Ever wonder what you should do with old pictures? Perhaps you digitized them and then stuck them on a hard drive somewhere only to be forgotten?
Well if you are the Harvard College Observatory you realized that over a century's worth of star gazing might very well lead to new discoveries. At least that is the hope of the monumental effort that culminated in March 2024 (Jan 2025 Publication Announcement) with the completion of the DASCH archiving project.
What Are Astronomical Plates?
Astronomical photographic plates are glass plates coated with a light-sensitive emulsion, historically used to capture images of the night sky before the advent of digital imaging. These plates served as the primary medium for recording astronomical observations from the late 19th century through much of the 20th century.

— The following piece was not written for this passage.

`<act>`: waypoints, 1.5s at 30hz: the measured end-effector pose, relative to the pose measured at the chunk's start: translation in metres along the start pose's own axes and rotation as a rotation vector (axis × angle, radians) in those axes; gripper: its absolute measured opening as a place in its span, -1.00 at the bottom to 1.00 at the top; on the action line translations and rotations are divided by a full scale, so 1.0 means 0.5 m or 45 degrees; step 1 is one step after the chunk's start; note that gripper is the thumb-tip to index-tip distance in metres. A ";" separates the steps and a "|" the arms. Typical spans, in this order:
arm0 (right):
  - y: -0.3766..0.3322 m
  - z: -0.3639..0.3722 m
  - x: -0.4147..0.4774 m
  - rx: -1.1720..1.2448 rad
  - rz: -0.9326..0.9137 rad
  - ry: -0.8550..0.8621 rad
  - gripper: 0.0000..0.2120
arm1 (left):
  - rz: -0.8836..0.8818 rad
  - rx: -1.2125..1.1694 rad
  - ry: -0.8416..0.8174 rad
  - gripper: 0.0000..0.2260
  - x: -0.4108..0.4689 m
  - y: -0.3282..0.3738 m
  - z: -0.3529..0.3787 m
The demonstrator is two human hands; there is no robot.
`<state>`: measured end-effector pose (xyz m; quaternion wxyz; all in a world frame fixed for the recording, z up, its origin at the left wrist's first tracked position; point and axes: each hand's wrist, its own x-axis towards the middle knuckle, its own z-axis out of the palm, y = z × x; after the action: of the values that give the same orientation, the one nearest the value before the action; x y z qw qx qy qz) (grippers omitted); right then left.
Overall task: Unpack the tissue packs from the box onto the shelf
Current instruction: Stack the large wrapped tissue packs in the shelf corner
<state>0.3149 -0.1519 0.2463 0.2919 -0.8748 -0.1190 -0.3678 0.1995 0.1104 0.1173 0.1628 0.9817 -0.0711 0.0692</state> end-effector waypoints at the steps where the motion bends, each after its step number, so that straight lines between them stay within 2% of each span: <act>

Each plate in the collection is a tangible record of the sky at a specific moment in time, preserving invaluable data on celestial objects and their historical positions and brightness. Harvard University maintains the most extensive collection of glass astronomical plates in the world through the Plate Stacks project.
What is the DASCH Project?
The Digital Access to a Sky Century at Harvard (DASCH) project is a monumental initiative undertaken by the Harvard College Observatory to digitize its extensive collection of astronomical photographic glass plates.
Spanning observations from 1885 to 1992, this collection comprises over 550,000 plates, making it the largest of its kind globally. The primary objective of DASCH is to preserve these invaluable historical records and make them accessible for scientific research, particularly in the field of time-domain astronomy, which studies how celestial objects change over time.
Launched in 2004 under the leadership of Principal Investigator Jonathan E. Grindlay, DASCH faced the significant challenge of efficiently digitizing such a vast archive. When commercial scanners proved inadequate due to their slow processing speeds, the team designed a custom high-speed scanner capable of handling the delicate glass plates.
Over two decades, the dedicated DASCH team successfully digitized 435,763 plates, with the final scan completed on March 28, 2024. The impressive team included over 120 individuals and institutions including students, professors and volunteers.
The culmination of this extensive effort is DASCH Data Release 7 (DR7), made available on December 29, 2024. DR7 offers a comprehensive dataset that enables researchers to study the entire night sky over a century-long timescale.
Image Source: Starglass project website
Portal for the Public
To facilitate public and scientific access to this wealth of data, the DASCH team launched StarGlass an online portal that allows users to explore the digitized plate collection as well as a comprehensive Web REST API.
Through StarGlass, individuals and researchers can search for objects by name or coordinates, view images captured on specific dates, and delve into the historical context of the observations, including information about the pioneering women astronomers, known as the "Harvard Computers," who contributed significantly to the collection.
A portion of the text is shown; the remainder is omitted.